Government forgives FEMA loans from Superstorm Sandy. Here’s what it means
Jersey Shore towns still owing millions of dollars in Federal Emergency Management Agency loans following Superstorm Sandy will get a much-needed break - the loans were forgiven by the government.
"Saving a million here, 2 million there and these municipalities is going to go a long way, and that's money that can be better spent on perhaps maybe mitigation efforts, resiliency, somewhere else in the community where we can get the best thing for our buck,” says Sandy survivor Joe Mangino, with the NJ Organizing Project.
This means towns such as Toms River, Point Pleasant Beach and Keansburg who were on the hook for millions of dollars in loan repayments can use that money elsewhere.
"This is a big deal,” says Manasquan Mayor Ed Donovan. “This represents hundreds of thousands of dollars that we would’ve had to repay, that we can now use for other needed projects and improvements in Manasquan. There is no lack of projects we need funding."

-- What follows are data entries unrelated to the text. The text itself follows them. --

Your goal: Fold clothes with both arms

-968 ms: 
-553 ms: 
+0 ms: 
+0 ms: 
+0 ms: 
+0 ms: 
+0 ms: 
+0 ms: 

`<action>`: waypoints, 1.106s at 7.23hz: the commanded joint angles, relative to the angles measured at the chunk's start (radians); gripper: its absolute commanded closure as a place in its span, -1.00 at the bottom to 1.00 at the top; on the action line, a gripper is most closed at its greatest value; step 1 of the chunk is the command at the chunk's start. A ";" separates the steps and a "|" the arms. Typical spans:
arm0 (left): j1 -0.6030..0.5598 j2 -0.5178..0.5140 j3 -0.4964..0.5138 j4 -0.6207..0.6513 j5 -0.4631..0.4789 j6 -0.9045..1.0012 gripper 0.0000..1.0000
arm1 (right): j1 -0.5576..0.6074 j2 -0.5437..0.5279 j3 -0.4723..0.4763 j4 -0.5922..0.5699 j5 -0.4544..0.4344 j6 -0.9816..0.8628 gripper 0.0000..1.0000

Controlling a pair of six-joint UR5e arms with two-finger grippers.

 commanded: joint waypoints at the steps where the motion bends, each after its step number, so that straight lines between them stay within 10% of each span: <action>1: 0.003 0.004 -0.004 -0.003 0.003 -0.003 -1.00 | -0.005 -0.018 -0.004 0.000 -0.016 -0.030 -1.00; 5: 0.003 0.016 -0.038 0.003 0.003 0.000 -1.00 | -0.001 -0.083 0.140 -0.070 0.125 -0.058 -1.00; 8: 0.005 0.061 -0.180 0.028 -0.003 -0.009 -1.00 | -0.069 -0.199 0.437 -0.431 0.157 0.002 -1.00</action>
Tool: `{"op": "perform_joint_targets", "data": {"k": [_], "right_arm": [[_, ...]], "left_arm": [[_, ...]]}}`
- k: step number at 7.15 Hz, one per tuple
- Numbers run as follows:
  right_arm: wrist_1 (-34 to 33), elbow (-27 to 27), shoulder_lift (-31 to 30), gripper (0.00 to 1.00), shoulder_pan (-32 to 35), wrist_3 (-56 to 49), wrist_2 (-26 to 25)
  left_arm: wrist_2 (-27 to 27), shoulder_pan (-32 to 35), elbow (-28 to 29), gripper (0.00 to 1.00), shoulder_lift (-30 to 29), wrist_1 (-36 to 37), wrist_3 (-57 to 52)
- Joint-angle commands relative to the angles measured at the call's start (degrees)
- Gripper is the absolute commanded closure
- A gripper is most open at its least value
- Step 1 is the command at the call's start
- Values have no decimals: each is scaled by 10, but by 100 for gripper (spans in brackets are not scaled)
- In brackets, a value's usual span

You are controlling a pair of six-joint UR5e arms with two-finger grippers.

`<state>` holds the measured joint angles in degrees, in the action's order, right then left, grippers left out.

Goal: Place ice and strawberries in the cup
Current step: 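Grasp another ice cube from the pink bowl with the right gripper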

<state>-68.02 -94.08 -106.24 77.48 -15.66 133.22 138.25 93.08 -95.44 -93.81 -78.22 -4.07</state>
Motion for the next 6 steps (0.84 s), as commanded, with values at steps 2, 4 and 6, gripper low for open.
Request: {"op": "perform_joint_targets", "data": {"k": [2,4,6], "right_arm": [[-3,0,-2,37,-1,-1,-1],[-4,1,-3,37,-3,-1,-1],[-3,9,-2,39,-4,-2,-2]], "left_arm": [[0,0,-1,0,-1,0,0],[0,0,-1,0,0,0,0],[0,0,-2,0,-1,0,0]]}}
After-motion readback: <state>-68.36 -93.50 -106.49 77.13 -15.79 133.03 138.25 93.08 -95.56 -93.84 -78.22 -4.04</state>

Last week, President Joe Biden signed into law legislation forgiving what's known as Community Disaster Loans, or CDLs, after Sandy towns received the loans to remain able to do business and maintain a functional government while dealing with the unprecedented disaster the storm left behind.
The legislation received bipartisan support from New Jersey Reps. Andy Kim, Chris Smith and Frank Pallone. Currently, 18 New Jersey towns owe $25 million in CDLs.
“This allows us to recover,” says Toms River Mayor Mo Hill. “We don't have to pay it first of all, and it's not going to be the burden on the taxpayer. We will be able to use this on the municipal budget for other things that we have coming down the pike."
Smith says the legislation signed into law was part of a stopgap measure to prevent a government shutdown.